Long story short, LSI was mentioned in our conversation as one of the many appraisal brokers out there. The competition is fierce now as lenders forgo having a list of what they called their "approved appraisers" due to litigation of appraiser jacking house value to meet the LTV ratio. Some broker would offer as little as $250 per job and they'd shop to find one who would take it. These brokers take 30-45 days to pay like SS. He'd got 3 on collection as we spoke. There's new law that required the appraiser to be on site with a trainee, so what's the point of having to pay an apprentice (cutting your own fee) when you have to be at the job site.
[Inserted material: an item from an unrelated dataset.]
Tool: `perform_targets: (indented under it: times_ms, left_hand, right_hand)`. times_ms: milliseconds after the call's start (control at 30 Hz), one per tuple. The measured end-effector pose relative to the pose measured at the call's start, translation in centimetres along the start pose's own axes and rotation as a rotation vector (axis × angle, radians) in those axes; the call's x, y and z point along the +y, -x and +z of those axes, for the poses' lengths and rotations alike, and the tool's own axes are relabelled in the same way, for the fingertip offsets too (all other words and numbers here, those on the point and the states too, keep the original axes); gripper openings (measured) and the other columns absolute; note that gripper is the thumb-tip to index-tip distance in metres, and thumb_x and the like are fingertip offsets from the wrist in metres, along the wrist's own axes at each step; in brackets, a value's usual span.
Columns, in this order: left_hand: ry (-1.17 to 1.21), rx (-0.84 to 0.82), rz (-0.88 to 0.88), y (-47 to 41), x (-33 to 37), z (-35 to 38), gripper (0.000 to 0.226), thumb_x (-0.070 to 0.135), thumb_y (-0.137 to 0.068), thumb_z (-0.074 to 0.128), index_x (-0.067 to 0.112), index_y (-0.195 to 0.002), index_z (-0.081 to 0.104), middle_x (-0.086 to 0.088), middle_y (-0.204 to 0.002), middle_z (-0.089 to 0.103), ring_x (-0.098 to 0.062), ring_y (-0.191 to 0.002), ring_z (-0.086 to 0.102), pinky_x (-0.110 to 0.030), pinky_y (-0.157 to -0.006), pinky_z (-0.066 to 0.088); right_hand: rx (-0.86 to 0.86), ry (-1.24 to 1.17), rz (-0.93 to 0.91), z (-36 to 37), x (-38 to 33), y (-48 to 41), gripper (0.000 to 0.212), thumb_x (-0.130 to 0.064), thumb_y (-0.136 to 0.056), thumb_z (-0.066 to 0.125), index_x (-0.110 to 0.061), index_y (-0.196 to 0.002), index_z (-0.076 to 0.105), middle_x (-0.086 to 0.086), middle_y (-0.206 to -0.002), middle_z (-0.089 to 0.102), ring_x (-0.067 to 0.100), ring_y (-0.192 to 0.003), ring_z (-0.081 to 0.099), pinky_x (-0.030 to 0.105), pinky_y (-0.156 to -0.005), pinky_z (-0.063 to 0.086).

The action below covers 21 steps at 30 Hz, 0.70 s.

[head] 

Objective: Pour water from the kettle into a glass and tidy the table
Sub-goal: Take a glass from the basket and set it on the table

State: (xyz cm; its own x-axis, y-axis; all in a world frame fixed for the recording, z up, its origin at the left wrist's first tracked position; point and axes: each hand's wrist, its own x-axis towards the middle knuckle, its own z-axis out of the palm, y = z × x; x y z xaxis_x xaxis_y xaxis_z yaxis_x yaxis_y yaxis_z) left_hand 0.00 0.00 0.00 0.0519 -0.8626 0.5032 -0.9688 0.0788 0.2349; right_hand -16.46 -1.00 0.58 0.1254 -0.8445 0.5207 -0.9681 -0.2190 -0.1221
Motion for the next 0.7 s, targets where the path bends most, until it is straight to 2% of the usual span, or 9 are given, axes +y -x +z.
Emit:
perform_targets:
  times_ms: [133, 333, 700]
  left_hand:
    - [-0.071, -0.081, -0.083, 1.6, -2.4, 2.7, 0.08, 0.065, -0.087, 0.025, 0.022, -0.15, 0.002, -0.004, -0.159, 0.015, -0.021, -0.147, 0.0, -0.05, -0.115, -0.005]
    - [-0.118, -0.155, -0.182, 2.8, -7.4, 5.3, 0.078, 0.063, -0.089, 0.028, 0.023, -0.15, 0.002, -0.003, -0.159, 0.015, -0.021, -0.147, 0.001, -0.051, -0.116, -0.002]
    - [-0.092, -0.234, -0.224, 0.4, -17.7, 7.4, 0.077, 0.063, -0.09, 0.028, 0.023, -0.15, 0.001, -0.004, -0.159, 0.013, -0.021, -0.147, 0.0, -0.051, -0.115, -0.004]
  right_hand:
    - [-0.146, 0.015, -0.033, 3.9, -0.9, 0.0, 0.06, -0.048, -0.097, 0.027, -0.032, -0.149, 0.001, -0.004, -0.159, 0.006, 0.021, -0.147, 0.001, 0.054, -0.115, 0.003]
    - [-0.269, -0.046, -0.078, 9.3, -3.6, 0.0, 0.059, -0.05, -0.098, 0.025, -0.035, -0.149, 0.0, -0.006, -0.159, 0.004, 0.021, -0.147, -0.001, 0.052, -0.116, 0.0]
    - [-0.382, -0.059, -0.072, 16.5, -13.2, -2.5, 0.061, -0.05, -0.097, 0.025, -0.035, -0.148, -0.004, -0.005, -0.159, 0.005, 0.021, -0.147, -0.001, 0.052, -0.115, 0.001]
Better think twice before heading in that direction.


Reply by NCLisa on 10/4/06 6:59am
Msg #150098

They have to be on site with the trainee for the first 50 appraisals. Which they should anyway. The trainee process is so the trainee can be taught to do an appraisal correctly. All the classes teach you is the math, ethics and what you are supposed to do. No hands on experience. There were too many appraisers sending the trainees out, without every having measured a house before. This insures that the trainee gets the correct training before they are are on their own. If more appraisers don't take on trainees in the coming years, they will just pass a new standard requiring that all appraisers have one trainer every 3 years or something like that.

Reply by Nate_MN on 10/4/06 11:03am
Msg #150150

I think what Ndwa is saying is that the Appraisal Management Companies (AMC's) require the supervisor to be with the trainee. It has nothing to do with the 50 appraisal or hour requirements the licensing board might require. In Minnesota, to move from trainee to the next license level you need 2,000 of experience. If you assume an appraisal takes 4-8 hours that is somewhere between 250 and 500 appraisals to move to the next level. Some AMC's stipulate that trainees can't do appraisals on their own, they don't care if you have done 350 appraisals, their policy is that the supervisor must be there for the inspection.
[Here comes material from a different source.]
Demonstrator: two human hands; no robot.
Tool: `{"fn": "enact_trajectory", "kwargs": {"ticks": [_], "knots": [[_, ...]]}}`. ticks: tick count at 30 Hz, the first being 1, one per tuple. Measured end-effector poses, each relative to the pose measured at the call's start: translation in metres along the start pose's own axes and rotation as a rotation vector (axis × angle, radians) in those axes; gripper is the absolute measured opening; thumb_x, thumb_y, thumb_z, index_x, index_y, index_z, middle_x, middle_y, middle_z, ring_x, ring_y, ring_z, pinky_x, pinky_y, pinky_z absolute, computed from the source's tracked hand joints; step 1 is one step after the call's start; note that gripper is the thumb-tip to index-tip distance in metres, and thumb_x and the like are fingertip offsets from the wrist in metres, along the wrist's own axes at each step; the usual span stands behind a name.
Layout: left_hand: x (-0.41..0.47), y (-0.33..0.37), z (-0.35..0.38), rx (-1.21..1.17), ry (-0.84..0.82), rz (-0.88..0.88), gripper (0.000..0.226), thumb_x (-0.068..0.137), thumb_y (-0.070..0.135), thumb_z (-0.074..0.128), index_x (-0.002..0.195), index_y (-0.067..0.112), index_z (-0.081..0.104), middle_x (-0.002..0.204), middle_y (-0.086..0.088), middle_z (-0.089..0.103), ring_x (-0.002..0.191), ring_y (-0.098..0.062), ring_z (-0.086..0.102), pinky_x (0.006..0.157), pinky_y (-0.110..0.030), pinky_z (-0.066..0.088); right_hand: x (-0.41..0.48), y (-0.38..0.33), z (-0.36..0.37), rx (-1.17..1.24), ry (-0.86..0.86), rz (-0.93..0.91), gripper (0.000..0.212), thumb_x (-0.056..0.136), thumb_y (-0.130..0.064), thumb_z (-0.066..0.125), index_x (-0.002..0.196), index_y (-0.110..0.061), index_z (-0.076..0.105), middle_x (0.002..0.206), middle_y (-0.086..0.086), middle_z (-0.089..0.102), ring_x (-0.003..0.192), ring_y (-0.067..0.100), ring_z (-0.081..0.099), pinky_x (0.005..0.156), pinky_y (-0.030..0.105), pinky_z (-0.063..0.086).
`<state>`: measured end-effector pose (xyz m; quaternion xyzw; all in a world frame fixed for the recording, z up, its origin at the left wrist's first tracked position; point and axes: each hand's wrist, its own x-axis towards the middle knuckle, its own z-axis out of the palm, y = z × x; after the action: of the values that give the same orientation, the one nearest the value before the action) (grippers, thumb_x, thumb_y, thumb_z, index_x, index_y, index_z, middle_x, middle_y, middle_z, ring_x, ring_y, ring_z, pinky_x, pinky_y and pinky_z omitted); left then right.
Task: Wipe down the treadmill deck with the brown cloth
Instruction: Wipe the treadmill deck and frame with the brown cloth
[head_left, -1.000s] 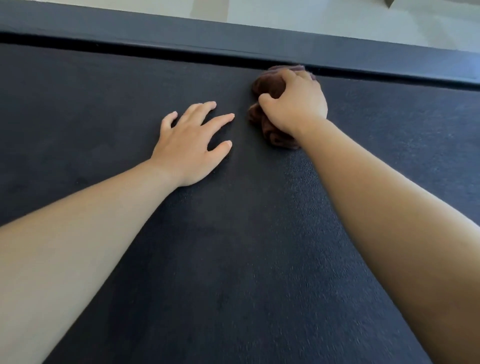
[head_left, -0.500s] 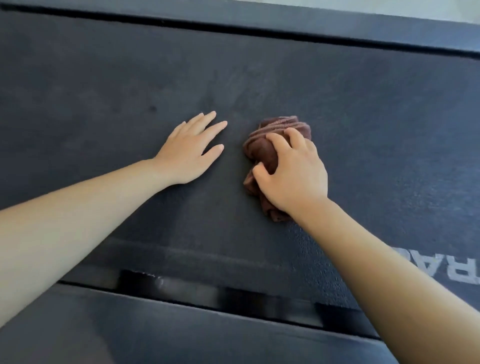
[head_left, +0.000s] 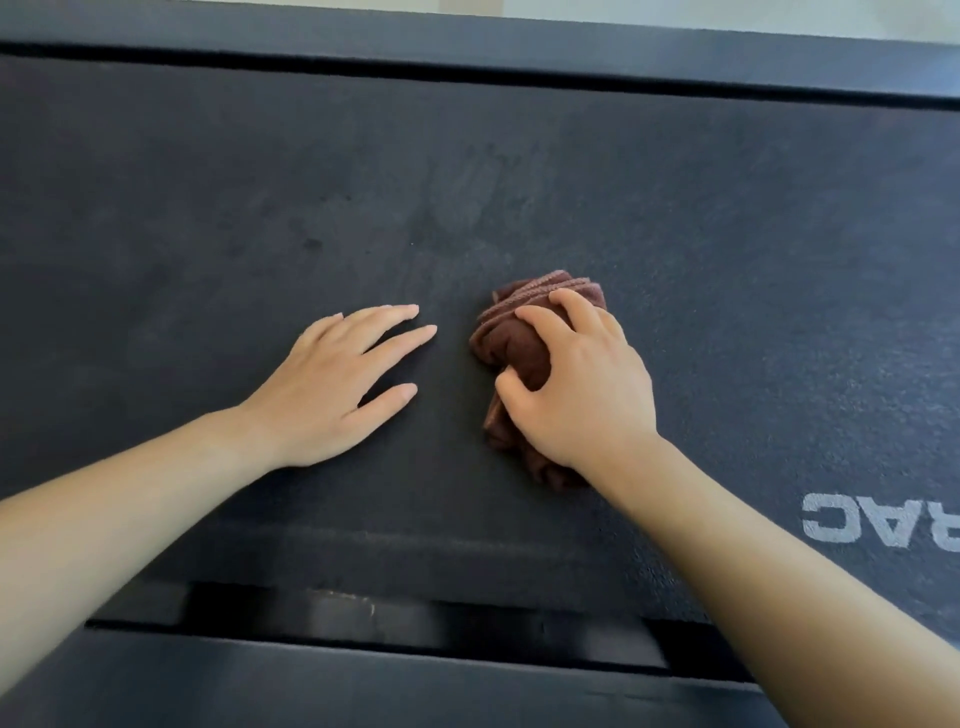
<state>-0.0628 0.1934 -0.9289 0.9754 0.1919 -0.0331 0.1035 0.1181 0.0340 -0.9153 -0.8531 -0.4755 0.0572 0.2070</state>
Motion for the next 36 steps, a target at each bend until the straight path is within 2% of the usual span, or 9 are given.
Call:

Reply by PJM/MI on 10/4/06 8:35am
Msg #150112

When I had to re-fi my house (due to my nasty ex-hubby), I found out that an appraisal is just an opinion of the person who does it. The first appraiser was a "newbie" with only 1 yr. under her belt. She appraised my house at $30,000.00 LESS than what I owed. (After I had put on the new roof, new windows, new carpet, and new bathroom 9 months before she showed up).
My second appraiser had 8 yrs. experience, did a complete and full appraisal of my home & property, took lots of pictures, and appraised my home at where it should have been. His fee was $75.00 less than the newbie.
He told me that there has been a huge influx of new appraisers..just like in our business. Everyone is jumping on the bandwagon hoping to make the "big" bucks. And like us, he has to frequently go to homes where a newbie has been there first and pretty much blown it.